Les deux derniers articles intègrent les principes neurodéveloppementaux et une meilleure compréhension de l’étiologie des troubles pour discuter de la promesse des traitements de nouvelle génération. Henderson et al, (2015) se concentrent sur les troubles anxieux pédiatriques, en mettant l’accent sur les recherches émergentes qui pointent vers un dysfonctionnement dans des circuits spécifiques. En pivotant vers les stratégies actuelles et futures de traitement, tant comportementales que pharmacologiques, ils mettent l’accent sur les interventions qui ciblent de la même manière des circuits spécifiques. Veenstra-VanderWeele et Warren (2015) passent en revue les stratégies de prévention ou d’intervention liées aux origines développementales des troubles neuropsychiatriques, en abordant de nombreux domaines couverts par ce numéro spécial. Constatant que les interventions existantes n’ont généralement pas fait appel aux connaissances mécanistes, ils soulignent le potentiel de nouveaux traitements ciblés, initialement tirés de découvertes dans des modèles animaux de troubles syndromiques qui incluent des symptômes neuropsychiatriques proéminents.
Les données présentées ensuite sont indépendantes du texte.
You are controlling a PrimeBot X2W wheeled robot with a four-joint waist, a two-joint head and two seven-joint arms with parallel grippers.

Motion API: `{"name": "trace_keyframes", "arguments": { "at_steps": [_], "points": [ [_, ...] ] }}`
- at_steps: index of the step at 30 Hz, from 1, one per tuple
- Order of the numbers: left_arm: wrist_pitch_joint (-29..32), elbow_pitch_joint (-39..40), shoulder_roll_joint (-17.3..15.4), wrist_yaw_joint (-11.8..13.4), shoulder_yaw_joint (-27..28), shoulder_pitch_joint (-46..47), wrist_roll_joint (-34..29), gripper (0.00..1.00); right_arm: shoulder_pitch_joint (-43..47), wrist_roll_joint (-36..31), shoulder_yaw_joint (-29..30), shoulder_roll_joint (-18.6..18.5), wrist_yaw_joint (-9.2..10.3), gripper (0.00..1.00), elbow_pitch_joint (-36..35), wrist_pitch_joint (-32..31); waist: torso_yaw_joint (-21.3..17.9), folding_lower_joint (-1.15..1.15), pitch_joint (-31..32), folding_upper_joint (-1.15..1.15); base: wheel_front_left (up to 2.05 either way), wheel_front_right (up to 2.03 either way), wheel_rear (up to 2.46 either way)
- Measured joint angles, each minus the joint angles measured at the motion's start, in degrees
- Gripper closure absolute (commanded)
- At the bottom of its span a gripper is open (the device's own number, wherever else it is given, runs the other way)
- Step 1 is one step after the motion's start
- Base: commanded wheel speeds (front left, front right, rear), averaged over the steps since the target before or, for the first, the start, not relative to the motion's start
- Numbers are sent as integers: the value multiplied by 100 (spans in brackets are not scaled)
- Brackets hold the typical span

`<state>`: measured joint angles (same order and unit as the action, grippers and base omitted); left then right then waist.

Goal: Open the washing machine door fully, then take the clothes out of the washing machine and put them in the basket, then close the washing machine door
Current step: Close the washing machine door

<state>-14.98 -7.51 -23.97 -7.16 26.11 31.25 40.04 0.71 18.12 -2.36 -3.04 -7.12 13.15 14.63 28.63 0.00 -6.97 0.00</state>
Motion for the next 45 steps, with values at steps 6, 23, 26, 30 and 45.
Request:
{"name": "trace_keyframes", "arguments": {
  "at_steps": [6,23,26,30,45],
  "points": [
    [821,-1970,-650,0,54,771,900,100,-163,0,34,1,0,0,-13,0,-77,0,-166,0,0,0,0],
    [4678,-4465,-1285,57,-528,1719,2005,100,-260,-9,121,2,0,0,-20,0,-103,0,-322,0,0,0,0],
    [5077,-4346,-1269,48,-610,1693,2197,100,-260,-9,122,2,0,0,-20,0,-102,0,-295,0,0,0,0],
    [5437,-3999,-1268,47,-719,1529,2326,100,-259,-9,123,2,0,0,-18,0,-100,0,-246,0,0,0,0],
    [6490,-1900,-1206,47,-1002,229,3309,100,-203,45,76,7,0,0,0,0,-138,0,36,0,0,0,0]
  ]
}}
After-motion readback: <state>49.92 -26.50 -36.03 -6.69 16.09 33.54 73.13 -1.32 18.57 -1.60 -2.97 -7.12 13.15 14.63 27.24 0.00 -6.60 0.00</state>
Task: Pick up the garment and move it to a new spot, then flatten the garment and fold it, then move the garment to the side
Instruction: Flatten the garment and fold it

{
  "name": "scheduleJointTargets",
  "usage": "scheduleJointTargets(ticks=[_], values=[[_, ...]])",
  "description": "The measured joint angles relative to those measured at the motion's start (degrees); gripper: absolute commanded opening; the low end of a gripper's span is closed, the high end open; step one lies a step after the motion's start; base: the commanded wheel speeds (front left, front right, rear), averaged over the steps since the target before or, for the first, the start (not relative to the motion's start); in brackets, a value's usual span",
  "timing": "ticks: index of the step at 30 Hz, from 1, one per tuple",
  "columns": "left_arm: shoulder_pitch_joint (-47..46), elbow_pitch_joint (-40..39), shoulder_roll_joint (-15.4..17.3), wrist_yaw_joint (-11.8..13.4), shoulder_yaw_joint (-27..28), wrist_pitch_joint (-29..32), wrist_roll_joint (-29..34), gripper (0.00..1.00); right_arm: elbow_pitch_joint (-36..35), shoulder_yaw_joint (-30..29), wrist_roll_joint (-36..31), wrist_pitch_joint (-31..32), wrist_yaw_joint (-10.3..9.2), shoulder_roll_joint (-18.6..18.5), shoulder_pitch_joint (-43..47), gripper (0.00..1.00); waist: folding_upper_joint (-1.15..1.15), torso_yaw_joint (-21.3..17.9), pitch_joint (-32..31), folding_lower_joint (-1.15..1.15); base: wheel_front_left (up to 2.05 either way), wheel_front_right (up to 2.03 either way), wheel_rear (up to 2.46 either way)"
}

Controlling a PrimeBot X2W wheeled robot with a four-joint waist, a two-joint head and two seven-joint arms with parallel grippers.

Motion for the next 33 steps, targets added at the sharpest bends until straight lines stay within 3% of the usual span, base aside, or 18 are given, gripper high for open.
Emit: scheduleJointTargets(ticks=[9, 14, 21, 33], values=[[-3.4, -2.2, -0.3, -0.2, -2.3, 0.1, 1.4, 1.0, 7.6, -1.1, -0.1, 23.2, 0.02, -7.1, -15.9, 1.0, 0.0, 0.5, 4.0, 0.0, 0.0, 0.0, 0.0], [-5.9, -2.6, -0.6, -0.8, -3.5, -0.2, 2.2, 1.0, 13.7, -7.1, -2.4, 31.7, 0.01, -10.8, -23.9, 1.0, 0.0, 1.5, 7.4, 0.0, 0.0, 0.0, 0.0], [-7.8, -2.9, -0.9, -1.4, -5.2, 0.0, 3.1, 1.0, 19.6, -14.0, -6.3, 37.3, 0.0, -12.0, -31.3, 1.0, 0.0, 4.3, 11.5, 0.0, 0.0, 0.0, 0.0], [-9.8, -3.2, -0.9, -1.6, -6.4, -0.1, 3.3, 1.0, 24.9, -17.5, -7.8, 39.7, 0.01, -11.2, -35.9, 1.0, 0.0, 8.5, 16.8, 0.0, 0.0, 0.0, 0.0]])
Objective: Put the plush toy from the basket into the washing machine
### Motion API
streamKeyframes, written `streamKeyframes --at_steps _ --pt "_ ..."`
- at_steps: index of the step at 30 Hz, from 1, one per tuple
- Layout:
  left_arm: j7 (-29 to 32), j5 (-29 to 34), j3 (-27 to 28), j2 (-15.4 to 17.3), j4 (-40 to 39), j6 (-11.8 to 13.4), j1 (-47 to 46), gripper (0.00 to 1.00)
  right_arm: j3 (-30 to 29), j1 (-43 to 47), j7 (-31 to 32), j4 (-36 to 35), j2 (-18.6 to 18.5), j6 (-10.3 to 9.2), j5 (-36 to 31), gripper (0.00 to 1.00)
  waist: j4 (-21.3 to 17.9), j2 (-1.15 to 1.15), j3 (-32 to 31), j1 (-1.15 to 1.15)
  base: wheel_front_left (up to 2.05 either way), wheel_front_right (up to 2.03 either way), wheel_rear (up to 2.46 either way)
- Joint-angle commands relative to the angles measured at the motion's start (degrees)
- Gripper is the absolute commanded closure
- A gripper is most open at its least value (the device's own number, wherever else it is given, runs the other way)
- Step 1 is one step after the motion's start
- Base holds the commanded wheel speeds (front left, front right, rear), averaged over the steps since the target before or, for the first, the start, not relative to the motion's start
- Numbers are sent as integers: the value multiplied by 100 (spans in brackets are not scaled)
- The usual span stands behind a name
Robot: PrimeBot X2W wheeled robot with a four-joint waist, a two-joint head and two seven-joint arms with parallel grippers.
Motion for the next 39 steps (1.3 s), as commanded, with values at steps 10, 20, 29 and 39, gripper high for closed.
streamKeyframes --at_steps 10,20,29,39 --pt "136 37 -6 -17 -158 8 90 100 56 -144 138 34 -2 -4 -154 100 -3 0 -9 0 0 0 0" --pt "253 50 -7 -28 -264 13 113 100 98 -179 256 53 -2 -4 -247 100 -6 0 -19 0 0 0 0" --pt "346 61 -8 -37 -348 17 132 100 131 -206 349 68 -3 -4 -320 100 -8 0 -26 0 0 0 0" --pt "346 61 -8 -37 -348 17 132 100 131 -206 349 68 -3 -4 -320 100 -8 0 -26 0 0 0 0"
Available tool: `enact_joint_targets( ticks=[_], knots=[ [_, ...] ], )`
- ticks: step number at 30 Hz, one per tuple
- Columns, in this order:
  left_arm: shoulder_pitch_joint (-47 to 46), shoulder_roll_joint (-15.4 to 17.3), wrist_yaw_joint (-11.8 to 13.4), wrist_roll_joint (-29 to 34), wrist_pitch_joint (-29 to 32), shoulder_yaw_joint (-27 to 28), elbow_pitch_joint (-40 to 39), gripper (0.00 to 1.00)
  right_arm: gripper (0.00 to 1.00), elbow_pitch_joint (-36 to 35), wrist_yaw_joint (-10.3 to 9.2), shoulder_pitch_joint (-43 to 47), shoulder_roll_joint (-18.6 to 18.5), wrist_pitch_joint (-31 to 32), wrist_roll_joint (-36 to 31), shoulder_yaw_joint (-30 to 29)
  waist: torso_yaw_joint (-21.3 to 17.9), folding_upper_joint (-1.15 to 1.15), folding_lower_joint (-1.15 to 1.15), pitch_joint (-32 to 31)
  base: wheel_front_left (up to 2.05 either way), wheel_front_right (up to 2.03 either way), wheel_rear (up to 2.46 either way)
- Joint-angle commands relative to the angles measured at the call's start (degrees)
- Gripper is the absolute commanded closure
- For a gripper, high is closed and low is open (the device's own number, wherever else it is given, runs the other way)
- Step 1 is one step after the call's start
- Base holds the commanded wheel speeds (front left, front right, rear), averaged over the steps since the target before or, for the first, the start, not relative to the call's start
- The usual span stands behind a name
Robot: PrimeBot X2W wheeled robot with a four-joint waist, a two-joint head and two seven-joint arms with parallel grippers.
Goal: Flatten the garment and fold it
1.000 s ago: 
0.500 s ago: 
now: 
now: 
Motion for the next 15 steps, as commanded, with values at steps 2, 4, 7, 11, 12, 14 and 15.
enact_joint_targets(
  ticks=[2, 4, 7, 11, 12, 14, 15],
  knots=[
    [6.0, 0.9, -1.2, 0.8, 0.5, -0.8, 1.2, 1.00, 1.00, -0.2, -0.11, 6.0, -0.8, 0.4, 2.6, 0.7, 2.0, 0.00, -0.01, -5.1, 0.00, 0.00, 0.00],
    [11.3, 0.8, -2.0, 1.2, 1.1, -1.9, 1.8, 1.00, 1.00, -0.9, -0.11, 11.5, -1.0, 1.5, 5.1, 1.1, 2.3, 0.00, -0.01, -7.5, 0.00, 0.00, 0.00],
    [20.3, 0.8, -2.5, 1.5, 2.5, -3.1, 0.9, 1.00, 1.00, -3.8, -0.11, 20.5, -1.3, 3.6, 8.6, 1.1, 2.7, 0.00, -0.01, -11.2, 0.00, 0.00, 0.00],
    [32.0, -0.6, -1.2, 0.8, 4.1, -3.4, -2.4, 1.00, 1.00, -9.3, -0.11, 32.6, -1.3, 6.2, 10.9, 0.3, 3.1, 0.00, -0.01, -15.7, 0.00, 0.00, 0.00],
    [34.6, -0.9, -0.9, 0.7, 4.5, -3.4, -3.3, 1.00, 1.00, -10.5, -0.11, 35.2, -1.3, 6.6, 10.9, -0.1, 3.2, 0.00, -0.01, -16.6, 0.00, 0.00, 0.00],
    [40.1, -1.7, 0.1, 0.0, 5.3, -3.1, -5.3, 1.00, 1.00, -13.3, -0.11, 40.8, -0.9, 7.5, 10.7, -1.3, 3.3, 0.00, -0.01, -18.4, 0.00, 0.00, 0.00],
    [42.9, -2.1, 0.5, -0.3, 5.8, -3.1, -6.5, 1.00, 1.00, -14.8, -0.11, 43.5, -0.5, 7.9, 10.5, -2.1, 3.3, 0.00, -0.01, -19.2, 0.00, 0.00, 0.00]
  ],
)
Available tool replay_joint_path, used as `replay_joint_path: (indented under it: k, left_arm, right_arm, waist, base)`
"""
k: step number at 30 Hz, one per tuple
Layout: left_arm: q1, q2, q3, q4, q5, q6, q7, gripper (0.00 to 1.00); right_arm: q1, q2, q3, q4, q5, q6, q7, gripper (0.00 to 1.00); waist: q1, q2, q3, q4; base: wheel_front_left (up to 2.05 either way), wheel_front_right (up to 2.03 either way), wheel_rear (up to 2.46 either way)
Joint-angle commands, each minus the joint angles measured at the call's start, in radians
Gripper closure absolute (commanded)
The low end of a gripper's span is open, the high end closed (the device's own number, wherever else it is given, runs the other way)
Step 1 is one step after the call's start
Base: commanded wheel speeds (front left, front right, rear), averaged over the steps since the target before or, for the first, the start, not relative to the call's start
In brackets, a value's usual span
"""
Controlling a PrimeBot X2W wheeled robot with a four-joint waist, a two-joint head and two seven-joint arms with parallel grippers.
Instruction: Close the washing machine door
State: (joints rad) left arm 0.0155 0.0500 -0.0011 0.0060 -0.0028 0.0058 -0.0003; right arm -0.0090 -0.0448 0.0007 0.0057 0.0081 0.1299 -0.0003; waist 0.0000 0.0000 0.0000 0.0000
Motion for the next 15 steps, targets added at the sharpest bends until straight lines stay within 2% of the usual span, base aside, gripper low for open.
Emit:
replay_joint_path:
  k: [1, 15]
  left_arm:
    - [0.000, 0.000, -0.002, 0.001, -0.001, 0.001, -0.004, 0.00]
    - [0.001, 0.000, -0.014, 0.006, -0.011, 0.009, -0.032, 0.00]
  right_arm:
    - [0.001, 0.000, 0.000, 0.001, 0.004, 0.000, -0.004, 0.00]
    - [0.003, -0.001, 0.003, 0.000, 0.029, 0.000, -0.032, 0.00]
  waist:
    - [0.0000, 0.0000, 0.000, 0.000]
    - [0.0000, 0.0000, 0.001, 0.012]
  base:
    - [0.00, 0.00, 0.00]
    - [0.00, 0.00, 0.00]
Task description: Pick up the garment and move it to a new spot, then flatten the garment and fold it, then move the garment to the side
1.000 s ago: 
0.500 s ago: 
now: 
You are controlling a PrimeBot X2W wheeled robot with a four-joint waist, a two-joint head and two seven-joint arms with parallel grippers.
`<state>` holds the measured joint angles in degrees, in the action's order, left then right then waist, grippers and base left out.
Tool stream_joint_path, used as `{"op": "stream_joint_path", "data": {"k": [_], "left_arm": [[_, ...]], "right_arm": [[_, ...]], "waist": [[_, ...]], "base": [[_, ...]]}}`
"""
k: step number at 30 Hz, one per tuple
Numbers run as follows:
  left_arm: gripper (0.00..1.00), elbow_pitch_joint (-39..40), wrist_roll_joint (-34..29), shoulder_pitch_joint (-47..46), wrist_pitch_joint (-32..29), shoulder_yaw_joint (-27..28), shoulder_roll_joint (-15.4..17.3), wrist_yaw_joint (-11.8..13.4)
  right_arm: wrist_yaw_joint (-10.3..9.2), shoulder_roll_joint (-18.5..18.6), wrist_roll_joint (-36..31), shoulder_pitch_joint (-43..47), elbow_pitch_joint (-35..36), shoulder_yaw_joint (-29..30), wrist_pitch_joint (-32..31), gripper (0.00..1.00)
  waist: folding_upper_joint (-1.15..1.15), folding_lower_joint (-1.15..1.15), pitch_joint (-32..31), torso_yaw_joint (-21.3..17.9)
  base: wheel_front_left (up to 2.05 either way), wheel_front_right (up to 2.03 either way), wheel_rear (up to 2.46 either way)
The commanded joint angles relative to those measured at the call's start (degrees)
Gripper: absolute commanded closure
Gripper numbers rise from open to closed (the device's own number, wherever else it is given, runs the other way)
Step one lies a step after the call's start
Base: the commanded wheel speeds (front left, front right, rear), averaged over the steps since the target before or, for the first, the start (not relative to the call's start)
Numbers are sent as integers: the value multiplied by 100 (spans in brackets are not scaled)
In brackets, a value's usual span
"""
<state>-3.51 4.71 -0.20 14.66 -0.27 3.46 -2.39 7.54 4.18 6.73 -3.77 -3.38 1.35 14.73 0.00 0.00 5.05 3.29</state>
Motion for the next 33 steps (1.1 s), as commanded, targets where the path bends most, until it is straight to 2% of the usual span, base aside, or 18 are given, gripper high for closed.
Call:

En passant de la neurobiologie fondamentale du développement, aux mécanismes du risque neurodéveloppemental, et enfin aux interventions possibles tirées de ces connaissances mécanistes, nous espérons convaincre le lecteur de l’importance cruciale des neurosciences du développement pour l’avenir de la neuropsychopharmacologie. Tout au long de ce numéro spécial, les leaders du domaine ont intégré la pertinence clinique dans chaque article, que leurs propres recherches soient axées sur les mécanismes fondamentaux dans des systèmes modèles ou exclusivement sur le risque et la résilience chez l’homme. La science de pointe dans ces revues est complétée par les articles passionnants de Hot Topics qui complètent le numéro 2014 de Neuropsychopharmacology Reviews.